**Exercise objective**
Return, from the listing below, every line that includes "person".

**Given information**
=== Section Start ===

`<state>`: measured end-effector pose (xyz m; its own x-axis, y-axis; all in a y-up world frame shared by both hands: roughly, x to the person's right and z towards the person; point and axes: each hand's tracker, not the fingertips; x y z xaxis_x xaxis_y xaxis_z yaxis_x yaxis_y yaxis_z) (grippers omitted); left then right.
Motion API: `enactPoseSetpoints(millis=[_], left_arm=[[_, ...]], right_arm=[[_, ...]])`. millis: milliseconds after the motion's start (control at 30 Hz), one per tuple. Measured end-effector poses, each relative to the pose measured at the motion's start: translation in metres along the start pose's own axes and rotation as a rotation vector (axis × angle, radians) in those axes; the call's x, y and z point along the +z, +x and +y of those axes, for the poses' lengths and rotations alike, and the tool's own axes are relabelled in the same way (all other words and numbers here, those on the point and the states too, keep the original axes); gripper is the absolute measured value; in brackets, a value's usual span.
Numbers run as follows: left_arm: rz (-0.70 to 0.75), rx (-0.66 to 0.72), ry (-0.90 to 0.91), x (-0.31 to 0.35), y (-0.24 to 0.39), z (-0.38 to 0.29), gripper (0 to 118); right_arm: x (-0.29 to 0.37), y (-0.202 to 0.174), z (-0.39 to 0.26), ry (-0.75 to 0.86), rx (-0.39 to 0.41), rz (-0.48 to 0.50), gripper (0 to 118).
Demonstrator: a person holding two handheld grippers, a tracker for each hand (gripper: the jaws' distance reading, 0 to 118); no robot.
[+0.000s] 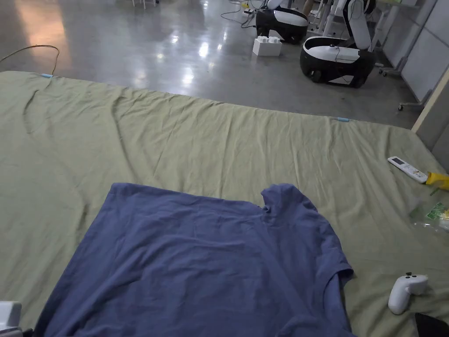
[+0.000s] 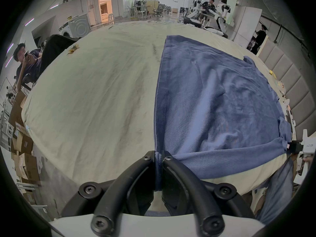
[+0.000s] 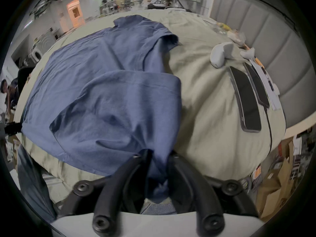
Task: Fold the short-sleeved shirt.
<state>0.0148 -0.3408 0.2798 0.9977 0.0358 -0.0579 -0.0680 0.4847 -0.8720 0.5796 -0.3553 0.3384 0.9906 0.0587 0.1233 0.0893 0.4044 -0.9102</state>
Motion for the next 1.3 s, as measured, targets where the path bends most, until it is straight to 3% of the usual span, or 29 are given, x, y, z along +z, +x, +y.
enactPoseSetpoints(millis=[300, 500, 633, 800, 1300], left_arm=[[-0.006, 0.023, 0.019, 0.012, -0.001, 0.0, 7], [-0.022, 0.02, 0.091, 0.028, -0.002, 0.008, 7], [-0.057, 0.038, 0.149, 0.037, -0.004, 0.027, 7], [-0.049, -0.005, 0.184, 0.027, 0.002, 0.066, 7], [-0.032, -0.013, 0.245, -0.055, 0.027, 0.184, 7]], right_arm=[[0.032, -0.006, -0.001, 0.036, 0.087, -0.042, 9], [0.058, -0.001, 0.006, 0.095, 0.033, -0.02, 9], [0.073, 0.008, 0.025, 0.176, -0.072, 0.035, 9], [0.08, 0.011, 0.067, 0.242, -0.105, 0.075, 9], [-0.021, 0.013, 0.196, 0.237, -0.096, 0.017, 9]])
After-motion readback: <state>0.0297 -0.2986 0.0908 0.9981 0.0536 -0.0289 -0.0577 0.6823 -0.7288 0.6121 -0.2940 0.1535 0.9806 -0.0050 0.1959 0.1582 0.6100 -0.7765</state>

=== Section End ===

**The answer**
`<state>`: measured end-effector pose (xyz m; its own x-axis, y-axis; all in a y-up world frame shared by both hands: roughly, x to the person's right and z towards the person; point and axes: each hand's tracker, not the fingertips; x y z xaxis_x xaxis_y xaxis_z yaxis_x yaxis_y yaxis_z) (grippers omitted); left then right.
Demonstrator: a person holding two handheld grippers, a tracker for each hand (gripper: the jaws' distance reading, 0 to 118); no robot.

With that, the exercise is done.